= ASSIGNMENT =
Produce the tally of lines in the material below that hold "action", without anything else.

= DATA RECORDS =

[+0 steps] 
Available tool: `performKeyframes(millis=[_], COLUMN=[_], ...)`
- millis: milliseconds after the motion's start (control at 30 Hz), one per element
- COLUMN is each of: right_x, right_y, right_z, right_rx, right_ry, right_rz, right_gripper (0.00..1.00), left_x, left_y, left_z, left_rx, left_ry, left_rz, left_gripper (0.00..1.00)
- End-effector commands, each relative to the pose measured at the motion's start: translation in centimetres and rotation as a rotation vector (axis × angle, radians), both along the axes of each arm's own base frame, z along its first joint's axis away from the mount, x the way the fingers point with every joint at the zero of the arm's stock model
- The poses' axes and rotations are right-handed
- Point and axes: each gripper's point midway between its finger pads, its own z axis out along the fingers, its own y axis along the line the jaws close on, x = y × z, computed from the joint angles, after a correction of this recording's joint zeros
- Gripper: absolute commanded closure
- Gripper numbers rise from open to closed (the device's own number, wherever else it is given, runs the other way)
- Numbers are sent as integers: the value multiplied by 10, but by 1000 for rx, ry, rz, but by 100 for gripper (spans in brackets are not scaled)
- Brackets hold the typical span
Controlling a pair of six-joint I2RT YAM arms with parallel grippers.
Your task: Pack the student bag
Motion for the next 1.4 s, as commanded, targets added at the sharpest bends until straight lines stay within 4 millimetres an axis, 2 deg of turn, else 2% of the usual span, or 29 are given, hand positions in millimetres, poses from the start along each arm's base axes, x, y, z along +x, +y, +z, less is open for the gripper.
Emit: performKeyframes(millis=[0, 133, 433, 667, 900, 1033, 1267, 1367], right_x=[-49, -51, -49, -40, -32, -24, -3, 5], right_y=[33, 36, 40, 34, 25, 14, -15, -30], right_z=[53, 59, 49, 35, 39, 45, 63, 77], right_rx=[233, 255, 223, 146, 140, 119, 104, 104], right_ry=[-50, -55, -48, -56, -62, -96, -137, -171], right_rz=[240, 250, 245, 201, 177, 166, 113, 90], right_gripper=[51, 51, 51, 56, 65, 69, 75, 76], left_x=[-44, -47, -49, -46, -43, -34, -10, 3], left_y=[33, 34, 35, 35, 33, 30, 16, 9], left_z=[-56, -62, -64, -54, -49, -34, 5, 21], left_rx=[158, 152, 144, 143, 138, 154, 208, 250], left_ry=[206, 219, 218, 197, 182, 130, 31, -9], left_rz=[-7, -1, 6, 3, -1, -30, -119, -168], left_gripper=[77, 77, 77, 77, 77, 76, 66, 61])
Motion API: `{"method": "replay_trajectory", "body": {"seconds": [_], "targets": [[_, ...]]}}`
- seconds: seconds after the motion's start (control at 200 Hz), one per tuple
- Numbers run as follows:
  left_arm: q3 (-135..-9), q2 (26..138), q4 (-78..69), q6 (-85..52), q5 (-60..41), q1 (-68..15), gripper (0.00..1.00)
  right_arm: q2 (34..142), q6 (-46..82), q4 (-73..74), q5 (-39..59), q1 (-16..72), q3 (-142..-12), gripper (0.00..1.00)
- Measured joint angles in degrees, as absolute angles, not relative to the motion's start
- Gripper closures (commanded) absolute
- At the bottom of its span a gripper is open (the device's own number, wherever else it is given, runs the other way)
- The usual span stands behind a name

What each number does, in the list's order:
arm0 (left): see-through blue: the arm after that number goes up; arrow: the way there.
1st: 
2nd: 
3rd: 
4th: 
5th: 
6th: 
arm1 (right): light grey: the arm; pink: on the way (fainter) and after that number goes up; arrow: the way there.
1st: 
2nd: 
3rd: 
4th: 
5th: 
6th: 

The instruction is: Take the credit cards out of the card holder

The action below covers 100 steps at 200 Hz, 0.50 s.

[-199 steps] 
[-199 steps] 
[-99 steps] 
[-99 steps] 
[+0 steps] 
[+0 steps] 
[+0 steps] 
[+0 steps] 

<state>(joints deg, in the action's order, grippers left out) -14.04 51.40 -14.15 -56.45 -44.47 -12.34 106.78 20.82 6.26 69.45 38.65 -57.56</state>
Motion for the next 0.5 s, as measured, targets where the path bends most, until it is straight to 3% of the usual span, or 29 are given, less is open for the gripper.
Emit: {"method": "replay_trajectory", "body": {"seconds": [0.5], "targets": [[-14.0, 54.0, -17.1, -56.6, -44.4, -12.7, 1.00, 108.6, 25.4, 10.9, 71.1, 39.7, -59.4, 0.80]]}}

= EXERCISE ANSWER =
2